Das Ziel, noch vor den US-Wahlen das Atomabkommen mit Iran zu beerdigen, hat hohe Priorität auf der aussenpolitischen Agenda von Präsident Donald Trump. Deshalb setzen die USA jetzt einen Mechanismus in Gang, der sämtliche UNO-Sanktionen gegen Iran binnen dreissig Tagen wieder einführt. So soll Teheran zur Kündigung des Abkommen gedrängt werden. Die USA schaffen damit im UNO-Sicherheitsrat einen tiefen Graben, auch zu ihren traditionellen Verbündeten Grossbritannien, Frankreich und Deutschland.
Dürfen die USA das überhaupt?
Snapback- oder auf Deutsch Zurückschnapp-Mechanismus heisst das Verfahren, das im Atomabkommen mit Iran enthalten ist. Es soll dafür sorgen, dass innerhalb von einem Monat automatisch und ohne Veto-Möglichkeit sämtliche weltweit verbindlichen Sanktionen wieder eingeführt werden, falls Teheran das Abkommen verletzt. Das tut Iran, zumindest punktuell, was alle Welt weiss. Es tut es allerdings als Reaktion auf amerikanische Sanktionen. US-Aussenminister Mike Pompeo löste jetzt in einem Brief an den UNO-Sicherheitsrat und in einem Gespräch mit UNO-Generalsekretär Antonio Guterres den Snapback-Mechanismus aus. Die grosse Frage ist: Dürfen die USA das überhaupt? Denn sie sind 2018 aus dem Iran-Atomabkommen ausgestiegen. Die USA berufen sich hingegen darauf, dass das Iran-Atomabkommen nicht nur ein Vertrag ist zwischen den Unterzeichnerstaaten, sondern zugleich Inhalt einer UNO-Resolution – und in dieser werden die USA als Vertragspartner genannt.
Die übrigen vier UNO-Vetomächte China, Russland, Grossbritannien und Frankreich und ebenso der weitere Mitunterzeichner des Atomabkommens Deutschland kritisieren das Vorgehen der USA als rechtswidrig. Sie sehen darin Diplomatie mit dem Brecheisen. Und sie alle wollen am Atomabkommen festhalten. Obschon es nicht perfekt ist, sehen sie darin eine Bremse für die nuklearen Ambitionen des Regimes in Teheran.

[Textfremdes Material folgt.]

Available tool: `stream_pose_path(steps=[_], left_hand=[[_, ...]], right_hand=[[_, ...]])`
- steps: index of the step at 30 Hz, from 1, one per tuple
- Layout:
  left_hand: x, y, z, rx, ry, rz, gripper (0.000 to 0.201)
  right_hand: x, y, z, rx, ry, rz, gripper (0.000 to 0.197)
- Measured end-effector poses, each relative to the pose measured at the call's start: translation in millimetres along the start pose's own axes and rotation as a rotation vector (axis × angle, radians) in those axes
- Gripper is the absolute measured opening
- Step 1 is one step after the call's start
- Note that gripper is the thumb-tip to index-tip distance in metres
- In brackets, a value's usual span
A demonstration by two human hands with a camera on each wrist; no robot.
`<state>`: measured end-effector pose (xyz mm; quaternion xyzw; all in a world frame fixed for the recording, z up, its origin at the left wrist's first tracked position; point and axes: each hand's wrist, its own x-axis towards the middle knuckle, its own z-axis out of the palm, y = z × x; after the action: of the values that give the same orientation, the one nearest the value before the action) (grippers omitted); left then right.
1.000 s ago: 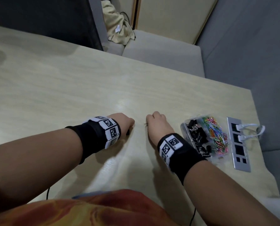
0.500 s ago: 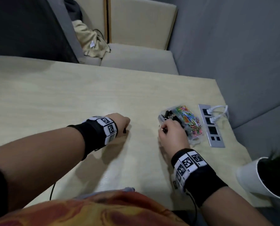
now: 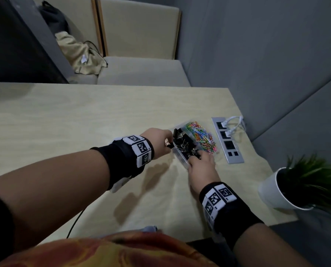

Trump will sich als starken Mann aufspielen
Pompeo wirft deshalb nun den europäischen Verbündeten vor, sie stellten sich an die Seite der Ajatollahs, weil sie sich der amerikanischen Taktik des «maximalen Drucks» auf das Mullah-Regime verweigern. Für Trump ist die Kraftmeierei gegenüber dem Iran die Gelegenheit, sich aussenpolitisch als starken Mann aufzuspielen. Zumal er auf der Weltbühne bisher erfolglos blieb. Niemand kann zur Stunde sagen, wie es nun weitergeht. Eine Möglichkeit, die aber im Grunde keine ist, bestünde darin, dass der UNO-Sicherheitsrat mit einer neuen Resolution, welche Sanktionen gegen Iran aussetzt, den «Snapback»-Mechanismus unterläuft. Bloss: Einen solchen Versuch könnten und würden die USA mit einem Veto stoppen. Denkbar ist ebenfalls, dass die vierzehn übrigen Mitglieder des mächtigsten UNO-Gremiums das Vorpreschen der USA rundweg ignorieren. Unklar ist, wie die USA darauf reagieren werden. Drohungen an jene, die sich ihnen widersetzen, hat Pompeo bereits geäussert. Offenkundig ist hingegen, dass die USA den seit längerem zerstrittenen UNO-Sicherheitsrat einer Zerreissprobe aussetzen. Die Spaltung verläuft diesmal nicht mehr zwischen China, Russland und den Westmächten, sondern zwischen den USA und den allermeisten übrigen Ländern.
Mit seinem Vorgehen, das nicht zuletzt eine Propaganda-Operation ist, beschädigt die US-Regierung gleich dreierlei: Erstens und einmal mehr das Verhältnis zu den Verbündeten im Westen. Zweitens den ohnehin angeschlagenen UNO-Sicherheitsrat. Und drittens ihre eigene Rolle, also den amerikanischen Einfluss und die amerikanische Reputation in diesem Schlüsselgremium der Vereinten Nationen.